In [None]:
import argparse
import re
import time
import random
import math
import unicodedata
from datetime import datetime

import numpy as np
import pandas as pd
from scipy.special import softmax
from sklearn.model_selection import train_test_split
from sklearn.metrics import accuracy_score, confusion_matrix
from cleanlab.filter import find_label_issues
from tqdm import tqdm
import demoji

import torch
from torch import cuda
from torch.utils.data import DataLoader
from sentence_transformers.cross_encoder import CrossEncoder
from sentence_transformers.cross_encoder.evaluation import CESoftmaxAccuracyEvaluator
from sentence_transformers import SentenceTransformer, InputExample, losses
from sentence_transformers import evaluation
from transformers import AutoTokenizer, AutoModelForSequenceClassification, AutoModel
import transformers
transformers.logging.set_verbosity_error()

In [None]:
device = 'cuda' if cuda.is_available() else 'cpu'
print(device)

def fix_seed(seed):
    # random
    random.seed(seed)
    # Numpy
    np.random.seed(seed)
    # Pytorch
    torch.manual_seed(seed)
    torch.cuda.manual_seed_all(seed)
    torch.backends.cudnn.deterministic = True
    
SEED = 2022
fix_seed(SEED)

In [None]:
BATCH_SIZE = 16
num_epochs = 1
num_labels = 2
max_length = 512

In [None]:
data_path_task1 = './data/task1/'
data_path_task2 = './data/task2/'

train_df_task1 = pd.read_csv(data_path_task1+'train-v0.3.csv.zip')
train_df_task2 = pd.read_csv(data_path_task2+'train-v0.3.csv.zip')
product_df = pd.read_csv(data_path_task2+'product_catalogue-v0.3.csv.zip')

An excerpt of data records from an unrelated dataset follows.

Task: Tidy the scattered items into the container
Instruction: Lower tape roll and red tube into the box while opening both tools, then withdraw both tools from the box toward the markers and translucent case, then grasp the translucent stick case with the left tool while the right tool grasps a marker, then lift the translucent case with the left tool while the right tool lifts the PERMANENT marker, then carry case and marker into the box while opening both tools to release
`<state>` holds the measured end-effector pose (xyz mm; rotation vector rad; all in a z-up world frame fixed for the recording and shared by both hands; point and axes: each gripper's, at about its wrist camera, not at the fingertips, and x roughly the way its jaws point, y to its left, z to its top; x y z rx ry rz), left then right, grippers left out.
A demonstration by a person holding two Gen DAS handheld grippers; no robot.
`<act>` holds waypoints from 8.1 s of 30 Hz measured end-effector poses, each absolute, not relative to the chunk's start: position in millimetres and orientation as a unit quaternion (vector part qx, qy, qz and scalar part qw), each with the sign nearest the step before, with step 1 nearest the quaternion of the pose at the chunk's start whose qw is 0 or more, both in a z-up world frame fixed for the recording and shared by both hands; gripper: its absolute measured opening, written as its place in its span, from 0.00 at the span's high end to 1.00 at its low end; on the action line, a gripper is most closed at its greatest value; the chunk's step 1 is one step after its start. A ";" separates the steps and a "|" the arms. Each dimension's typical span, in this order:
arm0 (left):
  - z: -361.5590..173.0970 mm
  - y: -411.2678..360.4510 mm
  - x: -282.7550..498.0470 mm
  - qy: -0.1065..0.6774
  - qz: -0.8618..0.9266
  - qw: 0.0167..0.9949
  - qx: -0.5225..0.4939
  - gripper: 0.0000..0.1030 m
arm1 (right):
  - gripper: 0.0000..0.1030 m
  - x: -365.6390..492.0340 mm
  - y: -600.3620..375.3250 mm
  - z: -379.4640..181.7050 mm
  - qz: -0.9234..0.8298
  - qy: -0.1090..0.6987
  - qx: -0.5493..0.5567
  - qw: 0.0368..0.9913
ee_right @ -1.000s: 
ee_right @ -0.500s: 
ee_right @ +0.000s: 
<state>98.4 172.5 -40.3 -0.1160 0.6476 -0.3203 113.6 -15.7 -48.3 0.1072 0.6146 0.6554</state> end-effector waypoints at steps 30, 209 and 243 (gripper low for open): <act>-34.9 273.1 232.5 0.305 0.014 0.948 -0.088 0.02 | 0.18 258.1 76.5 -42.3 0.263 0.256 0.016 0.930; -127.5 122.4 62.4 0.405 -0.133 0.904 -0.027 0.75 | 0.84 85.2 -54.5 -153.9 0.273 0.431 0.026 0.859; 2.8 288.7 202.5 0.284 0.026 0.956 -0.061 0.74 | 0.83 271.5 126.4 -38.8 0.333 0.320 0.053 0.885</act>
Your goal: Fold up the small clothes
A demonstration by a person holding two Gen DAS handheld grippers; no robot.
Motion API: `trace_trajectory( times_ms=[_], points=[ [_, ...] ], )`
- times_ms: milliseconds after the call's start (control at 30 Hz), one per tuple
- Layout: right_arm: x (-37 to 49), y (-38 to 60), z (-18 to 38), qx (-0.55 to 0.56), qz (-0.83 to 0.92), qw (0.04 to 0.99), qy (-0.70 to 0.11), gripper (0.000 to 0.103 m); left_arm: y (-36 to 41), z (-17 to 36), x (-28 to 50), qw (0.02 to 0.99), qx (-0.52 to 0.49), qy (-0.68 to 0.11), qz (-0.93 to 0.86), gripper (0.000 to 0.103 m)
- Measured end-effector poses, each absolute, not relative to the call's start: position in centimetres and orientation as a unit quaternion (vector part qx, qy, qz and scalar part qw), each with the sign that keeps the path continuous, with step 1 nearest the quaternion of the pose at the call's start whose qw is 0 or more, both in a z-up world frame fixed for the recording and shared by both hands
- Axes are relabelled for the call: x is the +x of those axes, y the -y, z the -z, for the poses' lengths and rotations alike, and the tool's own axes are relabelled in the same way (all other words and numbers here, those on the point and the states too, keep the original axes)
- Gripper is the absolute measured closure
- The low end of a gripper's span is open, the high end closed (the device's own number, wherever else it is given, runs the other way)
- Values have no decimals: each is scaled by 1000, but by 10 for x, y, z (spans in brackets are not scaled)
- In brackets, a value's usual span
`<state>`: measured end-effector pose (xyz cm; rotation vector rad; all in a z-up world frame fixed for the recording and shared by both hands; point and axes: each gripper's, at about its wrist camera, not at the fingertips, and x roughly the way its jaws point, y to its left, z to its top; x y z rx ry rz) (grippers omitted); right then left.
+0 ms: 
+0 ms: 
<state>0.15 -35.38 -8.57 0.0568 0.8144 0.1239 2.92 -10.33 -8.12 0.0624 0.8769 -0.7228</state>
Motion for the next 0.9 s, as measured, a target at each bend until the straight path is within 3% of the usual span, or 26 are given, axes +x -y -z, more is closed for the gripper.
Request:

train_df = pd.concat([train_df_task1[['query','query_locale','product_id','esci_label']],
           train_df_task2[['query','query_locale','product_id','esci_label']]]).drop_duplicates()

train_df['query_id'] = train_df["query"].factorize()[0] + 0

train_df = train_df.merge(product_df,left_on = ['product_id','query_locale'],right_on=['product_id','product_locale'], how= 'left')
print(train_df.shape)

train_df['label'] = train_df['esci_label'].map({'exact':0, 'substitute':1, 'complement':0, 'irrelevant':0})
train_df = train_df[train_df.query_locale=='jp'].reset_index(drop=True)

print(train_df.shape)
train_df.head(3)

In [None]:
def str_normalize(s):
    norm_text = re.sub(r'(http|https)://([-\w]+\.)+[-\w]+(/[-\w./?%&=]*)?', "", s)
    norm_text = unicodedata.normalize("NFKC", norm_text)
    norm_text = demoji.replace(string=norm_text, repl="")
    
    return norm_text

In [None]:
# set data type and normalize text
train_df['query'] = train_df['query'].astype(str)
train_df['query'] = train_df['query'].map(str_normalize)
train_df['product_title'] = train_df['product_title'].astype(str)
train_df['product_title'] = train_df['product_title'].map(str_normalize)

In [None]:
# split train data into train and valid (if needed, local test set is also created)
list_query_id = train_df["query_id"].unique()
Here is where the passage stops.